• How to complete this task:
Return, exactly as written, every line from the first line of the data below through the line that contains "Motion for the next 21".

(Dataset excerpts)
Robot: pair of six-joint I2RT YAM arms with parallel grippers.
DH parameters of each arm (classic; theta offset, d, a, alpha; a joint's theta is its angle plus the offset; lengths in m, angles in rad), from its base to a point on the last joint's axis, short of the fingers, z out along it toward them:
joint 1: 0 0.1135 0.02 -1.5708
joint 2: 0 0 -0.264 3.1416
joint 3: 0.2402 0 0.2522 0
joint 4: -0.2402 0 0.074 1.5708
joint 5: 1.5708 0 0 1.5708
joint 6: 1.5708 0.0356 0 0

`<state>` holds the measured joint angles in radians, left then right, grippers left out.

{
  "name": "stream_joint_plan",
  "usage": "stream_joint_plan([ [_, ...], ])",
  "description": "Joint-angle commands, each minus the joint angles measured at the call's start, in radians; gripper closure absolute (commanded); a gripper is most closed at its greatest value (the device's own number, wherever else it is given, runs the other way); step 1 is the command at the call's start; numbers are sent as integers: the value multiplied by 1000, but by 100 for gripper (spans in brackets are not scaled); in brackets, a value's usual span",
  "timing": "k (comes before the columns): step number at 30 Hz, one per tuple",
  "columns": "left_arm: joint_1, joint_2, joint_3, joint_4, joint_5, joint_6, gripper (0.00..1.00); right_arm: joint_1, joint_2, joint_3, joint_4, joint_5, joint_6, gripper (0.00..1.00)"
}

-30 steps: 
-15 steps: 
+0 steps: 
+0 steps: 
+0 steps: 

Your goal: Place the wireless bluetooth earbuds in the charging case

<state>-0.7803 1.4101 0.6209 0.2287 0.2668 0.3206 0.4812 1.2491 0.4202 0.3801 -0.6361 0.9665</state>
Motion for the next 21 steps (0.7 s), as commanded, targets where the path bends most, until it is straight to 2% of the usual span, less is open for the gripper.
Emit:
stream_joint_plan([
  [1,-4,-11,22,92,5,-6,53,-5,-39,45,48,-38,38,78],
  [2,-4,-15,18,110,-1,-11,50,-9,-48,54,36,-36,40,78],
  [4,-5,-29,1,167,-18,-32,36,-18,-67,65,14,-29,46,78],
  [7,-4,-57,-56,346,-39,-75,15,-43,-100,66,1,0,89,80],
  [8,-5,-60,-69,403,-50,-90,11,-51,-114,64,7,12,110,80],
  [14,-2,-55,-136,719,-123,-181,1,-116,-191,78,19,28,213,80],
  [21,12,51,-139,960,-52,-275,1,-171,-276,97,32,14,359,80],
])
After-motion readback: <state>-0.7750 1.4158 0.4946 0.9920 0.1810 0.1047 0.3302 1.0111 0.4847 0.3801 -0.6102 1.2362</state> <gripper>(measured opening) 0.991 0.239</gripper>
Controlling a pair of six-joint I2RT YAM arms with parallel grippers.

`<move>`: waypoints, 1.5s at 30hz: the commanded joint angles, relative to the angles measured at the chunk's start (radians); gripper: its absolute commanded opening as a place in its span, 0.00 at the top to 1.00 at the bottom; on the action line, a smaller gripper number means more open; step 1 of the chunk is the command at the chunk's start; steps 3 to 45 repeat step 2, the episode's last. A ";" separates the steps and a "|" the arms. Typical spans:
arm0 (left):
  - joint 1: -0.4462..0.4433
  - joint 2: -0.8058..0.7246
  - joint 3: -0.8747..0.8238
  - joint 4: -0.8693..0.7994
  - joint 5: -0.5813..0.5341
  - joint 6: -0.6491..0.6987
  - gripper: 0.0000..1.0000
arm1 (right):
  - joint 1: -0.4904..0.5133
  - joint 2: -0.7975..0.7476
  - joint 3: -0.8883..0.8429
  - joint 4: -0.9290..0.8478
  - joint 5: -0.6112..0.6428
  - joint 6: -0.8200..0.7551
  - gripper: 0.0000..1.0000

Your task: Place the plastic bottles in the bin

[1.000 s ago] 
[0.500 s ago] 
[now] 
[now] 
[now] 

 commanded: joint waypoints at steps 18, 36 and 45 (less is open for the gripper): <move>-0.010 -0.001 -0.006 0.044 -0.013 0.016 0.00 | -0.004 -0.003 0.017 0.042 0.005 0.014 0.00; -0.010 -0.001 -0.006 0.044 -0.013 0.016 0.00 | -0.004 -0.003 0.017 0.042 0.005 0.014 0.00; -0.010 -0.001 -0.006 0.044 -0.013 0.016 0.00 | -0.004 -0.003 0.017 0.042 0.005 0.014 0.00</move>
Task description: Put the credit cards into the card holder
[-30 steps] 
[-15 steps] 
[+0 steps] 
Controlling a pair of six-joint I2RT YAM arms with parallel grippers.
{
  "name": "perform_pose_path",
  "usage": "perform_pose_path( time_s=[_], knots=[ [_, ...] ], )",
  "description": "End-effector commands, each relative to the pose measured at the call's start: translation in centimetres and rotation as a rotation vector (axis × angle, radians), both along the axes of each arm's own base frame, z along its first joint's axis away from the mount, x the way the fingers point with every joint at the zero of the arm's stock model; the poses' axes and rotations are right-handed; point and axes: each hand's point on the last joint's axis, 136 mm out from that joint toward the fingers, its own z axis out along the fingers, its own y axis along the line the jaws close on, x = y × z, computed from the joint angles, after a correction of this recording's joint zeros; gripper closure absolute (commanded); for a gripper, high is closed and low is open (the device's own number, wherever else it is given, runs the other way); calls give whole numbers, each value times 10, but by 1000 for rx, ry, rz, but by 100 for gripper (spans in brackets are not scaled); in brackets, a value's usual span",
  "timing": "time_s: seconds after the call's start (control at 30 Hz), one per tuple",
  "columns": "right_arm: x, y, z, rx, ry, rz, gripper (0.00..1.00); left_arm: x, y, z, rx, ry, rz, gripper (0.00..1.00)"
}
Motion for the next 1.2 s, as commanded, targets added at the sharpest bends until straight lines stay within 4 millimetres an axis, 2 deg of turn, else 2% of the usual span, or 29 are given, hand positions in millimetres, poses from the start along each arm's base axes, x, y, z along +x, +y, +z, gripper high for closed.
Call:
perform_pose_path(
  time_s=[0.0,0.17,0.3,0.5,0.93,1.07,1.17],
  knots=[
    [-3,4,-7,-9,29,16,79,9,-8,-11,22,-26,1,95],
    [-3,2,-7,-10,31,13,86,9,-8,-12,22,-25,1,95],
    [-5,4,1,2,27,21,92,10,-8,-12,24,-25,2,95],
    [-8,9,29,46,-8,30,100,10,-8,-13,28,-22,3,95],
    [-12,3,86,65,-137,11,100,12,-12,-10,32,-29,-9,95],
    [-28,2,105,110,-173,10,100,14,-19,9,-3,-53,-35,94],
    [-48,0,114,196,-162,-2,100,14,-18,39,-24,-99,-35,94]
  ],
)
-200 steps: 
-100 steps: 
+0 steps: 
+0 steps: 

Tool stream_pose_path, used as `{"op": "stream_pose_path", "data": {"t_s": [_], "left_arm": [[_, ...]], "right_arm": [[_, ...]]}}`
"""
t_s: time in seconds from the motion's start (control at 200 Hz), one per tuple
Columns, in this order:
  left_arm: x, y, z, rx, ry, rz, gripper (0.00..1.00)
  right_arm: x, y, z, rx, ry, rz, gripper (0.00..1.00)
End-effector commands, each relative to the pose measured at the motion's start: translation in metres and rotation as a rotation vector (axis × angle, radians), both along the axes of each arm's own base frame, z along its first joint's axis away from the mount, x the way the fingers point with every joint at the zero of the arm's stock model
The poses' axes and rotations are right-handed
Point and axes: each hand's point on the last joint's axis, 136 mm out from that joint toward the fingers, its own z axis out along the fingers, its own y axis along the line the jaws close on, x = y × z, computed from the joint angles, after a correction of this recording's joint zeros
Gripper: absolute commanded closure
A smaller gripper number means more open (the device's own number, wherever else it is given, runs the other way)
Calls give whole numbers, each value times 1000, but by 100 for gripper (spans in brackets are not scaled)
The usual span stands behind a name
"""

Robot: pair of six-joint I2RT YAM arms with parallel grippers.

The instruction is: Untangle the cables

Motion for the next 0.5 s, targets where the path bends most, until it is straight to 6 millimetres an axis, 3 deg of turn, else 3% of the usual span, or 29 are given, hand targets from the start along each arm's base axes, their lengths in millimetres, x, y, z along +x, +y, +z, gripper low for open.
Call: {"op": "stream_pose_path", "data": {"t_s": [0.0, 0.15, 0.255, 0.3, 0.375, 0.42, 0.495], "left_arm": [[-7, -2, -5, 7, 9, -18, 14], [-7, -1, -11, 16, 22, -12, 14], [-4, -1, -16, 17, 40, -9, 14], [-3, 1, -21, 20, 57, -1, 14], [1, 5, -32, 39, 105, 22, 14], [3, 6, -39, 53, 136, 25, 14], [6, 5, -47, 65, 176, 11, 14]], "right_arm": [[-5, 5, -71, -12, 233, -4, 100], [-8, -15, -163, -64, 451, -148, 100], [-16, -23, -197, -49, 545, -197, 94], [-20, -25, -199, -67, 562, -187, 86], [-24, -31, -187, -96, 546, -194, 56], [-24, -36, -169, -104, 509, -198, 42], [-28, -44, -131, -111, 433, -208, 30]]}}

• Exercise response:
Robot: pair of six-joint I2RT YAM arms with parallel grippers.
DH parameters of each arm (classic; theta offset, d, a, alpha; a joint's theta is its angle plus the offset; lengths in m, angles in rad), from its base to a point on the last joint's axis, short of the fingers, z out along it toward them:
joint 1: 0 0.1135 0.02 -1.5708
joint 2: 0 0 -0.264 3.1416
joint 3: 0.2402 0 0.2522 0
joint 4: -0.2402 0 0.074 1.5708
joint 5: 1.5708 0 0 1.5708
joint 6: 1.5708 0.0356 0 0

`<state>` holds the measured joint angles in radians, left then right, grippers left out.

{
  "name": "stream_joint_plan",
  "usage": "stream_joint_plan([ [_, ...], ])",
  "description": "Joint-angle commands, each minus the joint angles measured at the call's start, in radians; gripper closure absolute (commanded); a gripper is most closed at its greatest value (the device's own number, wherever else it is given, runs the other way); step 1 is the command at the call's start; numbers are sent as integers: the value multiplied by 1000, but by 100 for gripper (spans in brackets are not scaled); in brackets, a value's usual span",
  "timing": "k (comes before the columns): step number at 30 Hz, one per tuple",
  "columns": "left_arm: joint_1, joint_2, joint_3, joint_4, joint_5, joint_6, gripper (0.00..1.00); right_arm: joint_1, joint_2, joint_3, joint_4, joint_5, joint_6, gripper (0.00..1.00)"
}

-30 steps: 
-15 steps: 
+0 steps: 
+0 steps: 
+0 steps: 

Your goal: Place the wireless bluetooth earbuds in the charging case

<state>-0.7803 1.4101 0.6209 0.2287 0.2668 0.3206 0.4812 1.2491 0.4202 0.3801 -0.6361 0.9665</state>
Motion for the next 21 steps (0.7 s), as commanded, targets where the path bends most, until it is straight to 2% of the usual span, less is open for the gripper.

Now the output is complete.